Akihary further hopes to establish contact with Moluccan communities in California and Australia.

Following MuMa’s aim to explore the continuum between the Netherlands’ and Molucca’s shared past and present, the museum’s current exhibition “Krijgers in de kerk, Tanimbarese portretten 1920/2009” (Warriors in the church, Tanimbarese portraits: 1920–2009) displays portraits made by Dutch missionary Father Drabbe in 1920 of the people of the Tanimbar islands in the Moluccas, and artifacts from the period, as well as their modern counterparts.

“One of the portrayed women, Atanube, has great-grandchildren living in the Netherlands. We commissioned new portraits of Tanimbarese people living in the Netherlands, and two were her great-grandchildren,” Akihary says.

Similarly, upcoming exhibitions are “The Huwae Connection”, which will display the art of two generations of artists from the Moluccan Huwae family; “Ambon: Rebuilding and reconciliation after the ‘Kerusahan’”; and “Tattoo: Pimping up your Moluccan body”, which aims to engage Moluccan youth.

Akihary’s recent trip to Indonesia was at the behest of Florence Suhusilawane, head of the Maluku  cultural affairs and tourism agency, who was supported by the Maluku governor.

“A large delegation visited the Museum Maluku last May to invite us officially and to request our support in promoting Moluccan culture and tourism,” Akihary says.

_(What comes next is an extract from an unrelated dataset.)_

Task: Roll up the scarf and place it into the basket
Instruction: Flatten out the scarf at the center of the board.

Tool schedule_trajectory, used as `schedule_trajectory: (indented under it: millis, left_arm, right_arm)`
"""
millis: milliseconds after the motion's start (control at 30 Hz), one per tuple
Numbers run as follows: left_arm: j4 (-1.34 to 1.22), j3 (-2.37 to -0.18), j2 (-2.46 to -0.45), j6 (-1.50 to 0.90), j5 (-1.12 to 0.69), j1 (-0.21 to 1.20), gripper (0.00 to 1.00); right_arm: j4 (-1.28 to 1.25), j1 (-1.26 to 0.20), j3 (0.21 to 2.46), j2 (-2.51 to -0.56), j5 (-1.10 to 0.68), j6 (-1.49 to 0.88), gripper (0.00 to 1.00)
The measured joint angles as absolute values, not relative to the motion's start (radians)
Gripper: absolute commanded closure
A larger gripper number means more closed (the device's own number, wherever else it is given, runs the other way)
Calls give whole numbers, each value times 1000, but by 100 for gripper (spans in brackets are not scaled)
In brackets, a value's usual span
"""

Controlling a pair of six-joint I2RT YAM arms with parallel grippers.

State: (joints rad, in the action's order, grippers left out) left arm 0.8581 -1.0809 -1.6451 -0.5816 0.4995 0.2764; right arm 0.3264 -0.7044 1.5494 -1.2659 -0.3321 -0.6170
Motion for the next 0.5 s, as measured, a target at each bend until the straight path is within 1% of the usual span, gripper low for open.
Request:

During the trip, Akihary and theatre/music director Anis de Jong organized a music-theater show, Paku Coklat (The Chocolate Nail), which was performed by the Moluccan Music Theater Ensemble (MMTE), comprising Ambonese artists, Dutch Moluccan musicians and the Dutch Moluccan theater group DeltaDua.

The project, which was sponsored by the Moluccan cultural affairs and tourism agency, the provincial Moluccan secretary, the Dutch Embassy in Jakarta, and a private Dutch–Moluccan fund cost 35,000 euros in total. Two shows were performed on Aug. 27 and Aug. 28 at Taman Budaya in Karang Panjang, Ambon.

“The musical event in Ambon was wonderful, a good example of how Moluccans from the Netherlands and Ambon can cooperate closely and successfully,” Akihary says.

“It has resulted in a mutual friendship, respect and the willingness to continue in working together in preserving and promoting Moluccan culture and starting new projects in 2010 and 2011.”

The triumph of the musical has led to several tours for the MMTE in June 2010, in both the Netherlands and Indonesia, as well as a slot in next year’s Tong Tong festival (May 19–30) in the Hague, which is the world’s largest Eurasian arts festival.

He adds the show was also an important step in a larger-scale musical theater collaboration between DeltaDua and MuMa, which started last year. The partners, jointly named the Baku Dapat Orchestra, are developing an opera about the life of legendary Moluccan freedom fighter Martha Christina (1800–1818), which is due to be performed on at Benteng Durrstede on Saparua Island, Molucca, in 2011.

“For the opera’s music, director Anis de Jong wants to find a nice mixture of musical influences that have come to Molucca over the last centuries and create new arrangements for the traditional lagu lagu [folk songs], using traditional instruments like the totobuang [chime gong], tifa [dance instrument] and raban [one-sided drum] in combination with guitar, bass, violin and flute and the main Moluccan instrument: the human voice,” he says.

“The traditional Moluccan songs that everyone knows by heart will be arranged in new rhythms and orchestrations based on Portuguese musical influences as fado [mournful guitar music], mixed with old Dutch maritime songs from the 17th century, classical Western opera music and other modern music such as jazz.”

Akihary will return to Jakarta in December  to start talks with sponsors that have an interest in supporting MuMa’s future projects.

While MuMa is obviously committed to recovering and preserving the past, Akihary stresses the importance of working toward the countries’ shared futures, in terms of cultural partnerships.

“The relationship [between the Netherlands and Indonesia] stretches over centuries starting around 1600 and is full of events, both good and bad ones. My view is to look ahead and keep on working on good relations with the Dutch and with Indonesians.”